Como um fazendeiro e um ativista fizeram o filme definitivo sobre o conflito Israel X Palestina

5 Câmeras Quebradas mostra como a convivência entre Israel e Palestina é impossível – e, ao mesmo tempo, fala de esperança, justiça e perseverança. Emad Burnat, um pequeno proprietário de terras em Bilin, ganhou uma filmadora meia-boca em 2005, quando nasceu seu quarto filho, Gibreel. No mesmo ano, colonos israelenses começaram a construir assentamentos na área, construindo uma cerca. Os invasores começam a tentar expulsar os habitantes. Destroem suas oliveiras, seu ganha-pão. Protestos passam a ocorrer semanalmente.
Emad registrou tudo: as bombas de gás lacrimogêneo, tiros de balas de borracha, prisões, atrocidades. No meio tempo, filmou o crescimento de Gibreel e suas reações diante daquele mundo.
Em 2007, uma corte israelense determinou a derrubada da cerca – o que só iria ocorrer quatro anos depois. Emad juntara centenas de horas de imagens. Seu amigo israelense Guy Davidi, cineasta, ativista e co-diretor do documentário, deu um fio condutor, escreveu a narração em off e sugeriu a abordagem: contar a história dos confrontos do ponto de vista de Emad, dividida em capítulos, cada um deles ilustrado pelo que as câmeras do palestino capturaram antes de ser destruídas.
Emad (centro) perde uma de suas câmeras depois de um disparo do exército israelense
Emad (centro) perde uma de suas câmeras depois de um disparo do exército israelense
O resultado é assombrosamente lindo e emocionante. Jornalismo cru, sem análise ou proselitismo, apenas a crônica de uma terra disputada por dois vizinhos – um armado de paus e pedras, outro de canhões, jipes, fuzis e granadas.
Emad Burnat nunca teve aulas de cinema. Não precisou. Além de uma habilidade inata e da intuição, ele foi para a linha de frente, desafiando a autoridade com sua filmadora e seu discurso de que era “jornalista” e tinha “autorização para trabalhar”. Não perde a convicção quando o exército passa a entrar na aldeia à noite e a prender crianças. Permanece ao lado dos dois amigos, o fanfarrão Adeeb e o grandalhão El-Phil, quando eles são detidos e, mais tarde, quando o pior acontece. Não recua na hora em que a mulher, Soraya, pede que ele largue tudo porque ela não aguenta mais viver com medo. (Soraya foi criada no Brasil e, a certa altura, fala em português com o marido.
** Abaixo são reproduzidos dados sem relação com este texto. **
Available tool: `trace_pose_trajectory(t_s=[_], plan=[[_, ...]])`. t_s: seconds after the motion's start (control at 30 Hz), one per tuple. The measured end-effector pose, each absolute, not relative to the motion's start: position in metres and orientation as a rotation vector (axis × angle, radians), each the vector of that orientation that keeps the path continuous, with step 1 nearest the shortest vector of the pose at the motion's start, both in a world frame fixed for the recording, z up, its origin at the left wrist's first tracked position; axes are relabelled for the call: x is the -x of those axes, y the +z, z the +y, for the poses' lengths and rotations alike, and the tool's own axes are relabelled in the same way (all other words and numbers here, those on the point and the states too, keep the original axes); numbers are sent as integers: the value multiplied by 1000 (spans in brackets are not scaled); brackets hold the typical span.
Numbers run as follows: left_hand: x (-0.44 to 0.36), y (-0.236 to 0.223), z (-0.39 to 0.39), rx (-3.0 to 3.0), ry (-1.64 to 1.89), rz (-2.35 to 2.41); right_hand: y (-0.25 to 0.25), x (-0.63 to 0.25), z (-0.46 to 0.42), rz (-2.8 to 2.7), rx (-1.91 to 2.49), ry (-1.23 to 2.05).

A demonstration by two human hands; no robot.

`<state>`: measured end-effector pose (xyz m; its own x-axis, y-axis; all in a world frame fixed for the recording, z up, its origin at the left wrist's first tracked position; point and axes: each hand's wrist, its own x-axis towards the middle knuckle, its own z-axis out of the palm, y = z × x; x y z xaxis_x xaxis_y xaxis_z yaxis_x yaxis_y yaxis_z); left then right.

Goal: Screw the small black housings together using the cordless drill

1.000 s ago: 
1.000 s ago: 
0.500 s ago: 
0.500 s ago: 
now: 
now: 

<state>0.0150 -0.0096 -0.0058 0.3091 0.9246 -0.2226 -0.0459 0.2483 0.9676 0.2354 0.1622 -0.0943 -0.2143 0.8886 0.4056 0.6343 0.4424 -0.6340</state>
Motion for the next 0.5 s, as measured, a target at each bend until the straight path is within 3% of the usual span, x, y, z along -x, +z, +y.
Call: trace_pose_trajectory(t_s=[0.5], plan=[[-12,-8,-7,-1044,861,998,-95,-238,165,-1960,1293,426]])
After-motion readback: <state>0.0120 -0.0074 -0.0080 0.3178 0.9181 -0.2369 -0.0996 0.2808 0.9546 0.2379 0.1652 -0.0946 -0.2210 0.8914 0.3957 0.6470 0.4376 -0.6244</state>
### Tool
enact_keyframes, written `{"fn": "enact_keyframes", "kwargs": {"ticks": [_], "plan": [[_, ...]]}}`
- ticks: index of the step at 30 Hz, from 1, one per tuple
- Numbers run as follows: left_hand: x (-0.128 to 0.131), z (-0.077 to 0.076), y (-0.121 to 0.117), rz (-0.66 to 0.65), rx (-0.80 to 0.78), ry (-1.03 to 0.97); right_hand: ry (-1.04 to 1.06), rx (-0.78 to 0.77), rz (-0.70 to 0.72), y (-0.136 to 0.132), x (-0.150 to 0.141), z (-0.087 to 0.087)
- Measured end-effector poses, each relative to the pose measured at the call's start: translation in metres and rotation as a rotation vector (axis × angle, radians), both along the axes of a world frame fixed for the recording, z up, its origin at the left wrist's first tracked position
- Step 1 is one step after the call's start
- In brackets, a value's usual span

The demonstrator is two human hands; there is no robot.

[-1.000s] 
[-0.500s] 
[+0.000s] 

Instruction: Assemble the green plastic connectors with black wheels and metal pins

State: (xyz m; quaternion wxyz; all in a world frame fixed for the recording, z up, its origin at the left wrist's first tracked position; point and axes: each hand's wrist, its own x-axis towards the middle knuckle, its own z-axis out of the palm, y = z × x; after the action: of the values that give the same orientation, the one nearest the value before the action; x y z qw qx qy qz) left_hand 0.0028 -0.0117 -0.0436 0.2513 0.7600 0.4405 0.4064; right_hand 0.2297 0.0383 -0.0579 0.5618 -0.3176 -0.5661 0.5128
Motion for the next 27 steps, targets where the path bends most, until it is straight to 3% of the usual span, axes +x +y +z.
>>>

O próprio Emad passou um tempo aqui).
A visão filosófica do conflito faz com que Emad não perca a cabeça. Ele é posto em prisão domiciliar – e leva a câmera. Ele vê seu pai e sua mãe desesperados diante da detenção de seu irmão, tentando parar um jipe com o corpo. Ele testemunha um tiro à queima-roupa na perna de um manifestante que já estava dominado. É como se a câmera se o protegesse, ele diz (o que, naturalmente, não é verdade e tem suas consequências).
Numa situação tão sem saída, Emad não procura a aliança com terroristas ou faz um curso para virar homem bomba. Ao invés disso, a cada câmera destruída, ele adquire outra.  É o que dá sentido à sua vida. É a sua maneira de proteger sua vila e sua família.
5 Câmeras Quebradas ganhou vários prêmios e está indicado para o Oscar de documentário. Deveria ganhar. Deveria. Eu achava que o bonito Searching for Surgarman era imbatível, até assistir o que Emad e Davidi fizeram. Com simplicidade e poucos recursos, com talento, urgência e coragem, eles realizaram um épico. “Se você for ferido, vai sempre se lembrar da sua ferida, mesmo depois de ela se curar. Se você se machucar de novo e de novo… você esquece as suas cicatrizes”, diz Emad. “Mas a câmera se recorda, e então eu filmo para me curar”.